The government may have to look for alternatives for execution. In fact, NGOs having a strong presence in the urban or semi-urban slums, resettlement colonies with expertise in livelihood initiatives can be the implementing partners while the government can establish a strong monitoring mechanism. The scheme will help in creating public assets and providing financial support to the urban poor.
The work may include maintenance and upkeep of present infrastructure, including public toilets, parks, schools, hospitals, colleges etc., building new facilities, sanitizing, cleaning, white-washing and many more. There might be training requirements for the workers. Once training needs are identified, these workers can be given short-term training. It will open another avenue for skill development centers. These centers may give employment to teachers, counselors and instructors. In other words, a scheme like this can have a multiplier effect and help in rotation of money, and trigger growth.
A few state governments including Jharkhand and Kerala have shown the way. Kerala has been implementing such a scheme for the last few years now. The successes and misses from these states can help in designing a more effective scheme.
Recently, the prime minister announced that metro services will reach over 25 cities by 2025. While this will certainly resolve commuting problems faced by many, but will do little in giving the much-needed momentum to the economy at this juncture. Such projects often get delayed due to several procedural issues like land acquisition, availability of resources, etc.

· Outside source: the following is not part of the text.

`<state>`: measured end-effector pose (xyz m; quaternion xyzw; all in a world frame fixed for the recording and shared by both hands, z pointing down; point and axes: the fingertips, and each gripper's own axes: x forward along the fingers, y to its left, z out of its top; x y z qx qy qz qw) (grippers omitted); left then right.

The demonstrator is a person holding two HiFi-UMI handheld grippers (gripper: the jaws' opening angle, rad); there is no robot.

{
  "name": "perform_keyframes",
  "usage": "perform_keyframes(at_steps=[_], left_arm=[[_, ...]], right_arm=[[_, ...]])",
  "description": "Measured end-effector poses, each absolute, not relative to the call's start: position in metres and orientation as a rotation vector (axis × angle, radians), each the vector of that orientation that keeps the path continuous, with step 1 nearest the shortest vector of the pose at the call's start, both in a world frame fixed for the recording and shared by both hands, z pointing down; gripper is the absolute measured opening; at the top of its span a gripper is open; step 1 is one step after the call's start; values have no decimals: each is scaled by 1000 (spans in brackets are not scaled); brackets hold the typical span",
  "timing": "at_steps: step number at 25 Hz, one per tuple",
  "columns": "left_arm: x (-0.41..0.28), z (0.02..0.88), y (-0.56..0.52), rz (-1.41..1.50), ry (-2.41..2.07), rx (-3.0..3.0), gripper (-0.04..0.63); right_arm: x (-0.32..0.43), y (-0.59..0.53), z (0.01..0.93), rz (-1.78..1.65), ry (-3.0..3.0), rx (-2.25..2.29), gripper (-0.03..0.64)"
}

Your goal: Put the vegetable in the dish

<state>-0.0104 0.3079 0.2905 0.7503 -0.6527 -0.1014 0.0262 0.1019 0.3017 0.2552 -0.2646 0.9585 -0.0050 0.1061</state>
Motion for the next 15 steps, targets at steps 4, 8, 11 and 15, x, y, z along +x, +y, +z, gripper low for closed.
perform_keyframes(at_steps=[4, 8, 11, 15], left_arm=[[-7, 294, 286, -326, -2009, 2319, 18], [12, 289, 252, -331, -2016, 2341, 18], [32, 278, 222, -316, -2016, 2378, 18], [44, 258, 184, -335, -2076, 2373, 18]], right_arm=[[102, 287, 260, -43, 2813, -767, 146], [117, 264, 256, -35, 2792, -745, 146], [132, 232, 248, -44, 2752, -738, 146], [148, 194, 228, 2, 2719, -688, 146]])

It is also a fact that many projects, including the ambitious Delhi-Mumbai Industrial Corridor (DMIC), have not been initiated so far despite necessary approval. In fact, DMIC was designed over a decade ago and has a huge potential of increasing industrial output and exports. A scheme like UEG will not only give much-needed employment, can also be used in getting such projects implemented for boosting economic growth.
Yes, the government may have to move away from fiscal consolidation for a few years and invest in such schemes to boost the economy. This is the minimum expectation that every citizen of this country would have from its elected representatives. After all, India is a “Socialist Sovereign Democratic Republic”. The government must act in the best interest of general public rather than putting much of its responsibility on the private sector.